LINCOLN, Neb. (AP) - During the run-up to the 2010 election, which created what became Pinnacle Bank Arena, there was much consternation that Lincoln couldn’t draw the kind of major concerts or ticket sales promised by the arena’s boosters.
After all, Omaha’s Qwest Center was just 60 miles up Interstate 80 and had established itself as a strong concert venue. And Lincoln, with its population of 250,000, is a mid-sized market in the concert world, most of which don’t have the support to consistently attract top-end shows.
Eight years later, and five years into the arena’s operations, those fears have proved to be unfounded.
The concerts have come - 73 in total - and so have the crowds. The arena has sold 1,139,822 tickets with $71,181,717 in total sales, the Lincoln Journal Star reported.
And the shows have featured many of the biggest names in music: Paul McCartney, Billy Joel, Eric Church, The Eagles, Fleetwood Mac, Odesza, Kendrick Lamar, Kenny Chesney, Pink, Jay-Z, Carrie Underwood, Metallica, Cher, Pearl Jam, Rush and Garth Brooks.
“You’re a great crowd, and this is a great place,” McCartney said during his July 14, 2014 concert. “I love this place. … It’s great. It’s a great venue. It really sounds good.”
McCartney isn’t alone in his praise. Brooks raved about playing there - and how it felt like a far smaller place - the Saturday after the first of his five October 2017 shows at the arena. And, almost to an artist, those praises have been echoed after each show.
Pinnacle Bank Arena has developed a reputation among artists, agents, promoters and crews as a great place to put on a show, and Lincoln is seen as a concert market that punches far above its weight.
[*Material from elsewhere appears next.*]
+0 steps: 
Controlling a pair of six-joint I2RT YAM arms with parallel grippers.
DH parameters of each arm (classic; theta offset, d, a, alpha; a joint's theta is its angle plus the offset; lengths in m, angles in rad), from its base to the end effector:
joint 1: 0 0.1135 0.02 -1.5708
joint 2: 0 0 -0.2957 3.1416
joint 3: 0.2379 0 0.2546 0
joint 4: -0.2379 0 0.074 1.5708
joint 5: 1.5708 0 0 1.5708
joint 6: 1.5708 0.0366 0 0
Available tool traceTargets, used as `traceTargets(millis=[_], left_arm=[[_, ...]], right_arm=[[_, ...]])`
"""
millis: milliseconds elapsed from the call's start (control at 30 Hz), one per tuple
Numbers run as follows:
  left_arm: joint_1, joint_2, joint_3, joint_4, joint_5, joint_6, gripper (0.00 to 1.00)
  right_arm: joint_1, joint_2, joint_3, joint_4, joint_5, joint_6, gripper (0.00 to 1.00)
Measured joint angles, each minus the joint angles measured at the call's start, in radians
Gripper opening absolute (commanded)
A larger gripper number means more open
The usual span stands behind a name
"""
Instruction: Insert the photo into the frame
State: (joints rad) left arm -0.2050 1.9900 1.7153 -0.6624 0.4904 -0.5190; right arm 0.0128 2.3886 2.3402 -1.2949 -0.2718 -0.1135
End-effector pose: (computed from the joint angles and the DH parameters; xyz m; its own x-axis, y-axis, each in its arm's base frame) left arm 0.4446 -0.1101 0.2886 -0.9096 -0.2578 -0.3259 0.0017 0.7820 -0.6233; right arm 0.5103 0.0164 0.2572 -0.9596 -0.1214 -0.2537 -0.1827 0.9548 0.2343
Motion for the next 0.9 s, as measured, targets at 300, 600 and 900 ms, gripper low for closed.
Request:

The reason the arena is such a good place for shows goes back to the building’s design, which began eight years ago, and its construction from 2011 to 2013.
“The building was built to be basketball-centric, where it wasn’t as wide and wasn’t as long as arenas built for hockey and multiple use,” said arena manager Tom Lorenz. “Our seating is more vertical, so it feels like you’re more on top of the floor, no matter how high you are. So the artist feels, even if 15,000 are packed in here, that it’s a very intimate setting.”
But the arena incorporates much more than just basketball-centric seating, Lorenz said: “The building was designed to do major concerts.”
The concert-friendly design and construction begins outside, with the loading dock at the north end of the building. That dock was built to allow four trucks to unload and load at a time. And the loading dock is just 90 feet from where the stages are erected.
That multiple truck docking and proximity to the stage saves time - at least an hour per truck - money and effort, said Don Adams, the arena’s production manager.
Next is the steel grid that was installed 90 feet above the stage. With each of the 20-square-foot bays capable of holding 20,000 pounds of sound and light scaffolding and equipment, the arena has a 160,000 pound over-stage capacity - more than is needed for nearly every show on the road.
And, when utilizing all of the grid, that capacity goes beyond 200,000 pounds. That allowed the arena to present Metallica as designed when the heavy-metal icons brought their show’s 240,000 pounds of “dynamic weight” to Lincoln in September.
“A lot of buildings couldn’t do the show or would have had to bring in extra steel,” Lorenz said. “We got everything they had up in the air. That really completes the show.”
As for the sound praised by McCartney, Brooks and many others, that starts with the design as well.
The design incorporated soundproofing into the building’s ceiling, aimed at preventing sound from bouncing around. And that feature wasn’t eliminated from the construction budget, which often happens with arena projects.
The soft, cloth-covered seating also plays a role, absorbing sound rather than reflecting it.
The arena also has “the luxury of us being a full house, a full house sounds better than an empty house,” Adams said.
It isn’t just the building. Lorenz and Adams also credit the crew for contributing to the arena’s reputation. IATSE union members put together the shows, rigging the sound and lights high above the arena, while arena staff respond to artist requests, set up the backstage and, when requested, organize catering for the artist and crew.
It is notable that, with the exception of smoke from the stage triggering a fire alarm during Jay-Z’s 2013 show, the arena has experienced no production issues in its first five years.
Pinnacle Bank Arena is accommodating enough that the Zac Brown Band, Eric Church and Odesza have used it for rehearsals before beginning tours, then launched those tours with Lincoln shows.
That, too, is a result of more than just the building. It’s related to hotels, restaurants and bars around the area where the bands and crews can comfortably stay and patronize when they’re not at work.
For example, members of the Zac Brown Band and their crew stayed at the Graduate Hotel during their June rehearsals.
“I think when they started setting up the tour, they called and asked if Pinnacle was open for the amount of time we needed,” multi-instrumentalist Clay Cook said during that visit. “They said certainly it was. … We loved it the last time we were here. It’s cool for our crew to get to home here for a couple weeks. I got in and was able to hang out last night and enjoy some of the college life.”